Saturday, October 25, 2014

PS2


Palm Springs in the late winter may become an annual thing. Warm weather, fun friends, a pool, Mexican markets, a desert hike...all the things you need when Seattle is cold and dreary.

This past March our group booked a house for five days, last year they stayed for over a week so I was only able to meet them for part of the stay. We had early flights into Ontario, which made for an hour and 30 minute drive to PS, but the morning did allow for some beautiful Seattle photos from the sky.

After the obligatory Costco and Jensen's grocery runs we had a really good lunch on the patio at Jiao.
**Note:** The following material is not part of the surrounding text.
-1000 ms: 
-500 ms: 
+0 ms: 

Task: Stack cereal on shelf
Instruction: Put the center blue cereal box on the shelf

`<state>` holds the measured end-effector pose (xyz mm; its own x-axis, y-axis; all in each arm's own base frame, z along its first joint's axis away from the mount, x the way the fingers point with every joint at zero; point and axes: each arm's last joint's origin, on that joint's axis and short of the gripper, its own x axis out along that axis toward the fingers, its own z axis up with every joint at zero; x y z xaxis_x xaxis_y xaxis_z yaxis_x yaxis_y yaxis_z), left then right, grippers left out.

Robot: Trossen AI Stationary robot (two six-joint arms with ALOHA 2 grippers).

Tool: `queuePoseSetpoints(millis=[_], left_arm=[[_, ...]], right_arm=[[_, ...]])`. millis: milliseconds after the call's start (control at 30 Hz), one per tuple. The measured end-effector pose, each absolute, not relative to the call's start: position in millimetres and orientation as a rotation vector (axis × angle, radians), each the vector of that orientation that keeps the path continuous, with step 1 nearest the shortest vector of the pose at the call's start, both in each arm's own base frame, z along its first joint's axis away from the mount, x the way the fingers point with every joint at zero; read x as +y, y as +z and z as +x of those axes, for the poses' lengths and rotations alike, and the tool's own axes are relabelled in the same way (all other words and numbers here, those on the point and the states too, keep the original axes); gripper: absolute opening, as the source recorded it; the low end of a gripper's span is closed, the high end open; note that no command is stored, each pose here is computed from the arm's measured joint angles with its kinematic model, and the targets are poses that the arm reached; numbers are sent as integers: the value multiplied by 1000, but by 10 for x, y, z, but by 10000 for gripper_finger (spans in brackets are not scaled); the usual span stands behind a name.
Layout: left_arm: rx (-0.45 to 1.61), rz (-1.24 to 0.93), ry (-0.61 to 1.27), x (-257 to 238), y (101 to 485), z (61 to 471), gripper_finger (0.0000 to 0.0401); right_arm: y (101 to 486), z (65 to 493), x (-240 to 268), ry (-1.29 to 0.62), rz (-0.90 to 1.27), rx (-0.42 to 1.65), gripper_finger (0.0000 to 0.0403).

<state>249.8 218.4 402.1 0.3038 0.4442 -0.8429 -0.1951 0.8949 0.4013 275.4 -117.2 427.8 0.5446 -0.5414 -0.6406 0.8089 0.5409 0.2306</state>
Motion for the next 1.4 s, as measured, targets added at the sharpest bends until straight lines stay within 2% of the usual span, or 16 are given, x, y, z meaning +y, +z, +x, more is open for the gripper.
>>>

I don't think any of us expected to find decent Vietnamese style food in the desert but we did, and it was, and the cocktails were good too!

Our house, called Sunstruck, was a big 5 bedroom home with pool and hot tub in the South Palm Springs area. After our 3pm check in it was cocktail and relaxation time!
On our first morning some of us went to the Mexican market. There is nothing like a store that sells giant chicharrones, house-made queso fresco, religious candles, and five different types of fresh chorizo. We could have stayed all day!


Unlike last year, we hadn't bought tickets for the tennis matches this time. And we didn't even do a dinner out on the town. Days were spent lounging in the pool, mixing up margaritas, grilling, and eating. My kind of perfectness. A couple of us headed back to Palm Canyon for short desert hike, this time we took one of the Andreas Canyon trails which has some really stunning rock formations.
On one of the last nights most of us decided to take the Aeriel Tramway up to the top of Chino Canyon. This is billed as the largest rotating tramcar in the world. It is a heart-stopping ride up the cliffs, with absolutely incredible views at the top. We were lucky enough to be there for sunset and and then a full moon. I'd highly recommend a trip up along with a cocktail or two at the top! A word to the wise, take a jacket; there was still some snow up there even though it was 90+F in the valley!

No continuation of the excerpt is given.